Like the rest of the region, rents have skyrocketed in Chesapeake over the last five years and many workers can’t afford to live in the city, according to a new report from a business and community group.
“The community of Chesapeake is feeling this affordability crisis on an individual level,” said Thaler McCormick, the CEO of housing nonprofit ForKids and the chair of the Chesapeake Alliance’s Housing Task Team, which worked on the report.
The new task force presented its findings this week to the public at Big Ugly Brewing, with several recommendations for city leaders to consider.
The end goal from the task force: Get 15,000 new housing units of all types built in the city over the next decade.

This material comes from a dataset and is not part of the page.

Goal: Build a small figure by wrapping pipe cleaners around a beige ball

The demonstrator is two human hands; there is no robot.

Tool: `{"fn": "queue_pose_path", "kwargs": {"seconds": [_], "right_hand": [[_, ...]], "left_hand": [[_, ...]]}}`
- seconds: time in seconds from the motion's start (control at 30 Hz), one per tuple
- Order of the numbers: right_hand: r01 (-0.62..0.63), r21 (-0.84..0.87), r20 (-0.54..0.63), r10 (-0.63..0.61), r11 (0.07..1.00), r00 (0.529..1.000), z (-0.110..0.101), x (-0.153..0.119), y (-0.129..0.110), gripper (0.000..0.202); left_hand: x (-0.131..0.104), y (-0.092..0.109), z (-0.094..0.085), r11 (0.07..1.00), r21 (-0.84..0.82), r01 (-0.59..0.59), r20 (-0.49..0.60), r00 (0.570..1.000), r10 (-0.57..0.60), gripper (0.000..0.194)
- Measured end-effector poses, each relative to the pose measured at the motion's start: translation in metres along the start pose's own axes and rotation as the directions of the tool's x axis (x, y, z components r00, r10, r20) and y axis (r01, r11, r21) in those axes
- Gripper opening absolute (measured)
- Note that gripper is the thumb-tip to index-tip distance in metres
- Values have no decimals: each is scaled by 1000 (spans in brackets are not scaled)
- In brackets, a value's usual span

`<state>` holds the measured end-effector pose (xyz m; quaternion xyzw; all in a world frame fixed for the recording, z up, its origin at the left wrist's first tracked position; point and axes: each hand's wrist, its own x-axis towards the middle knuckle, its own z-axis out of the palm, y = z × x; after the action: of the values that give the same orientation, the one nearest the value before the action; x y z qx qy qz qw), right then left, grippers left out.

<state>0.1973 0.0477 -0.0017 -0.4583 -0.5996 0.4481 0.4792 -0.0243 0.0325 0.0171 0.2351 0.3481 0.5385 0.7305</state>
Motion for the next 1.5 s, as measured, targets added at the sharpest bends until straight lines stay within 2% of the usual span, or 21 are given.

“(Chesapeake has) high school graduate kids and college graduate kids who can’t come back to Chesapeake because they can’t find a housing unit, or they can’t move out of mom and dad’s house,” McCormick said. “They have older parents who - same problem - don’t want to live in a 4,000 square-foot house and can’t manage it, but can’t find any smaller units here in Chesapeake so they can stay in their community.”

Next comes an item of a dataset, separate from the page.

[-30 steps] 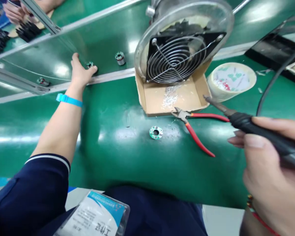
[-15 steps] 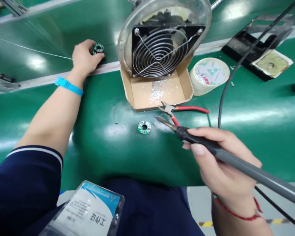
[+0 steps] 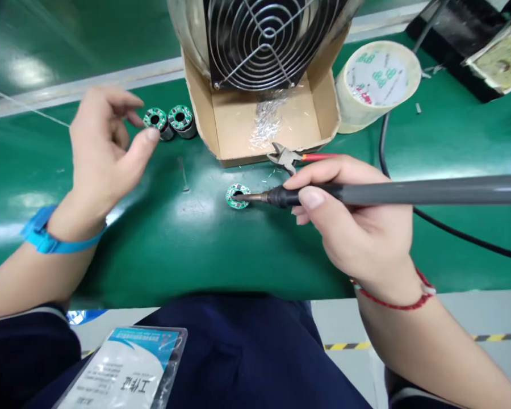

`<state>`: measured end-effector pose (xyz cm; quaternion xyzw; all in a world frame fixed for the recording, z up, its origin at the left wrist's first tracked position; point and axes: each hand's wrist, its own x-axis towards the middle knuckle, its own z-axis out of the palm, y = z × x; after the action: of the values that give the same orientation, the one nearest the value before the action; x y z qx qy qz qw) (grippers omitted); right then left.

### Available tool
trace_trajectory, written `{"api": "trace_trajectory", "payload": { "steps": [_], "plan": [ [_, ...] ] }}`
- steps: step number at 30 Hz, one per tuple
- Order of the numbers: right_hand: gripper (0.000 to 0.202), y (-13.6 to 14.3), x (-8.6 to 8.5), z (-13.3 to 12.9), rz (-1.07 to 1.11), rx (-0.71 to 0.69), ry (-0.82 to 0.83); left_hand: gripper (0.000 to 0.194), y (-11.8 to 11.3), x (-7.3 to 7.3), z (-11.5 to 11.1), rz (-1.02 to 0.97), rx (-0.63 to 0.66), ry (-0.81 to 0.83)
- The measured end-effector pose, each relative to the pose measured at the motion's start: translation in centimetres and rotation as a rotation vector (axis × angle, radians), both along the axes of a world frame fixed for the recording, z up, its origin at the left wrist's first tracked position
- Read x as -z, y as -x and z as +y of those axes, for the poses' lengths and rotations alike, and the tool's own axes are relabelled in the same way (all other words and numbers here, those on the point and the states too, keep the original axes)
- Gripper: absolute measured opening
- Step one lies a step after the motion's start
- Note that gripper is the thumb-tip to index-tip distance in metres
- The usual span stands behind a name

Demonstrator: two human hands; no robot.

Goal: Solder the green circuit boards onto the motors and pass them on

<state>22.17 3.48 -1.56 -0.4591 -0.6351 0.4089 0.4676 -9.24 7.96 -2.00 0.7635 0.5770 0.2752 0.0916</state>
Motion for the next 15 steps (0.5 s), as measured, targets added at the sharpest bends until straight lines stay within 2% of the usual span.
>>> {"api": "trace_trajectory", "payload": {
  "steps": [2, 5, 7, 9, 13, 15],
  "plan": [
    [0.014, 0.0, 0.2, 0.2, 0.004, -0.008, 0.002, 0.022, -1.9, -0.5, -2.4, -0.043, 0.176, 0.135],
    [0.014, 0.0, 0.2, 0.4, 0.002, 0.002, 0.025, 0.043, -5.3, -0.1, -4.5, -0.005, 0.341, 0.378],
    [0.014, 0.0, 0.1, 0.5, 0.003, 0.005, 0.048, 0.051, -7.0, 0.6, -4.8, 0.033, 0.348, 0.446],
    [0.013, 0.0, -0.2, 0.7, -0.003, 0.005, 0.063, 0.046, -7.9, 1.1, -4.6, 0.052, 0.351, 0.447],
    [0.010, -0.1, -0.9, 0.5, -0.093, -0.024, 0.027, 0.042, -7.9, 1.6, -4.0, 0.007, 0.384, 0.425],
    [0.013, -0.7, -0.9, 0.1, -0.178, 0.022, -0.012, 0.043, -7.6, 1.6, -4.0, -0.044, 0.391, 0.433]
  ]
}}
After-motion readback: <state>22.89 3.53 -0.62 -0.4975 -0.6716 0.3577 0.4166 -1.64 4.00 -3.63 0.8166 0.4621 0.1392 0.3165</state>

The report notes rents in Chesapeake are up 52% since 2019, outpacing national rent growth of about 30% in the same time period, and more than double the national rate of wage increases.
And the pressures are set to continue growing. The new report says more than 12,300 Chesapeake families are spending more than 30% of their income on rents, making them as ‘rent burdened.’ Population projections estimate there will be more than 8,000 additional households in Chesapeake by 2030.
The whole region’s economy is suffering from the drag of extraordinarily high housing prices, economists from Old Dominion wrote recently.
As a recent housing study in neighboring Virginia Beach found, the Chesapeake report notes that “critical workers” like police officers, teachers, home health workers and warehouse employees can’t afford to live in the city.
A household has to have a total income near $75,000 before average rents in Chesapeake become affordable.
“We want Chesapeake to be average”
One thing that the task force flagged as uniquely Chesapeake is the near total lack of multifamily development.
Like many cities in the region, more than 80% of developable land is reserved for single-family housing in Chesapeake, according to a tool developed by advocacy group Housing Forward Virginia. Just 4% of the city’s land currently allows development of four or more units of housing without the need for city council approval.
The report notes Chesapeake approved zero building permits for new apartments or condos in 2022. In the same year, 81% of new housing units built in Virginia Beach were in multifamily developments.
Those kind of numbers don’t say “Chesapeake is open for business,” said McCormick, the task force chair, told a brewery crowd of around 50 Monday night. “We can’t recruit businesses into this city if we can’t house their workforce.”
The report says clearing roadblocks to multifamily development and luring developers to build it is the surest way to make living in Chesapeake more affordable, in line with findings from other Hampton Roads housing reports.
“One of our more compelling asks is we want Chesapeake to be average,” McCormick said. “Let’s go ahead and produce at the level the rest of the state is and our surrounding cities.”
The task force also says large new multifamily development should have a percentage of units set aside to have rents for lower-income families.
It wants 35% of those 15,000 new units to be in that affordable bracket, and says the city can help that along by subsidizing those developments with a combination of financial support, lesser requirements for parking and other measures.
In particular, the report says Chesapeake should be enabling and courting Low Income Housing Tax Credit developments, which receive federal tax breaks in exchange for lower rents for residents.
“You cannot tell the difference between market rate (and low-income developments). They've got pools and clubhouses and grills. They're great. You drive by, you don't know there's an affordability component here, and Chesapeake's simply not getting them because we don't have the zoning,” McCormick said.
"Drown out some of the NIMBY-ism"
The report lays out plenty of hurdles the city needs to overcome to address affordability.
One that goes unmentioned in the report, but is the elephant in the room of any discussion of municipal housing policy: the ‘not-in-my-backyard,”’ or NIMBY, contingent of community members. These are often neighbors of proposed developments who pack public meetings with objections to development in their neighborhoods.
“There's so many people in agreement on recommendations, but often the only people our city leaders get to hear from are the stridently opposed,” McCormick said.
“I think we've got distance to travel, so part of our job is to help our city leaders have enough supporters that can drown out some of the NIMBY-ism.”
Several members of city council were among the crowd at Big Ugly Brewing, including Mayor Rick West and councilwomen Debbie Ritter and Amanda Newins.
Don Carey, a councilman who’s currently running for mayor, said much of what the Alliance task force relayed are the same kinds of things he’s pushed for and heard elsewhere.
“This is one of the main areas where government should be doing a better job,” Carey said.
But he said making these kinds of changes starts with the political will to prioritize the issue in city budgets.
“From there, you can start identifying the places in the city where you could have more density.”